Question

How do you solve `log(x-3)+log x=1`?

Answer 1

5

Explanation:

`log(x−3)+logx=1`

logarithms on the left side may be added together by multiplying argumnts, on the other side we can rewrite number 1

`log[(x−3)*x]=log10`

Logarithm is a simple function, therefore we can compare arguments

`[(x−3)*x]=10`

`x^2−3x-10=0`

`(x+2)*(x-5)=0`

`x_1=-2`
`x_2=5`

Since argument of logaritm can be only positive, `x_1` is not a solution
`log(-2−3)+log(-2)=>` not possible

`log(5−3)+log5=>log2+log5=>log(5*2)=>log10=>1`
`1=1` ;correct;

Answer 2

See below

Explanation:

The goal with type of problems is to get a expresion like `logA=logB`. By injectivity of function log, we can say that `A=B`

Let see...
Using logarithmic rules

`log(x-3)+logx=log10=1`

`log(x-3)x=log10`

Then `(x-3)x=10`

However 10=5x2 or 2x5, or negatives ones.

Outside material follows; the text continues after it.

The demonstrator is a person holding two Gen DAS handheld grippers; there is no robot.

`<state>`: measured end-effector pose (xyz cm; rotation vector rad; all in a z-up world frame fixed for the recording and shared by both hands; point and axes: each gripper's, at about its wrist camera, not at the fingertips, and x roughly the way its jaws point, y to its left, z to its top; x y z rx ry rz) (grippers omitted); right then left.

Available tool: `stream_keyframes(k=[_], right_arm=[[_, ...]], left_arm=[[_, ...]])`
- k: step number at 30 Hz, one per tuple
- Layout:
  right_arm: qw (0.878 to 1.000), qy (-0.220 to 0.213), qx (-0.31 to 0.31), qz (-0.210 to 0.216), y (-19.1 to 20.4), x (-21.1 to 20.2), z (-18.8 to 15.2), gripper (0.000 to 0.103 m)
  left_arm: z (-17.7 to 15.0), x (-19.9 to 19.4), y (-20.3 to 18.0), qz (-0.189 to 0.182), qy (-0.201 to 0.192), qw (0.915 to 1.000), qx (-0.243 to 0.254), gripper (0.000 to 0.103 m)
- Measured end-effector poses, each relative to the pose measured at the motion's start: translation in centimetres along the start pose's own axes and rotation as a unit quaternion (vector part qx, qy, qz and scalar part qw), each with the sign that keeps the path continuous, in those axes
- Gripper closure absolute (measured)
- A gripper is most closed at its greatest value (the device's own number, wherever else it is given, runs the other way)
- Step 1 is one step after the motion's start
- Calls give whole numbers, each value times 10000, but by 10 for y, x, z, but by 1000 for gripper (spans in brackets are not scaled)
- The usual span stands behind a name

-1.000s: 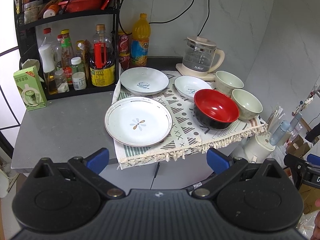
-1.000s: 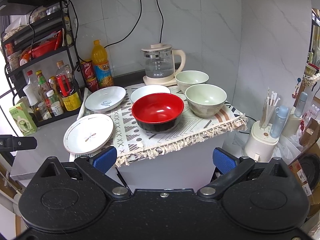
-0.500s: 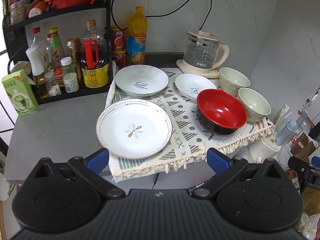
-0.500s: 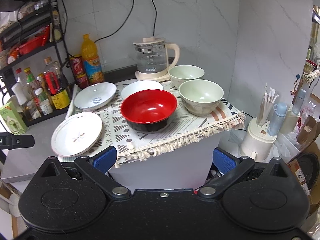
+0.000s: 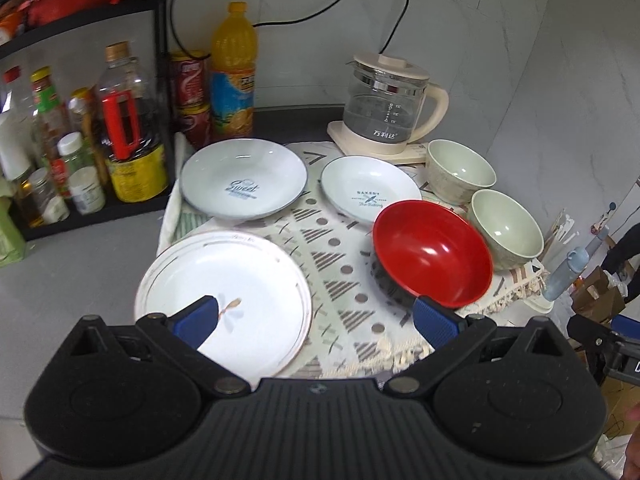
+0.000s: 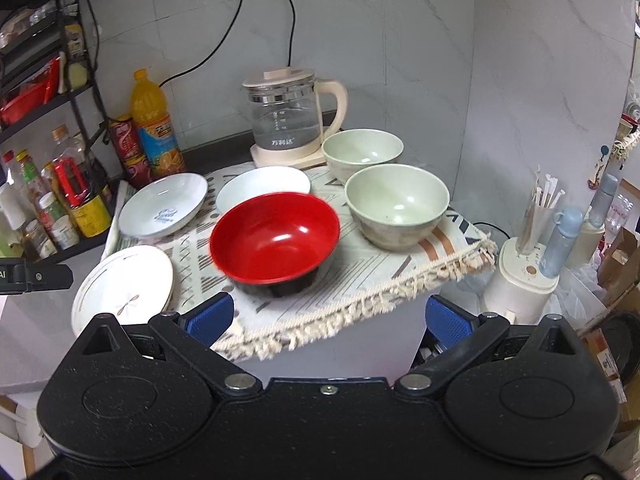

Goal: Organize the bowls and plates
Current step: 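Grasp the rim of the large pale green bowl with the right gripper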

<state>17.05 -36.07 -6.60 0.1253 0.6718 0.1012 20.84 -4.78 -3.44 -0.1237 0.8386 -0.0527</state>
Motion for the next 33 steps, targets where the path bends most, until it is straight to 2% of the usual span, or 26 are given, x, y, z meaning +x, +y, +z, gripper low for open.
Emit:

Let say `x-3=5` then `x=2`

If `x=5` then `x-3=2`

Other way is operate in `x(x-3)=x^2-3x=10` or

`x^2-3x-10=0` using quadratic formula we have

`x=(3+-sqrt(9+40))/2=(3+-7)/2` this arrives to `x=5` and `x=-2`

Lets check the answers `log(-2-3)+log-2=1` reject this solution because nor `log-5` neither `log-2` doesn`t exists

By other hand `log(5-3)+log5=log(2xx5)=log10=1`

So, the only solution is `x=5`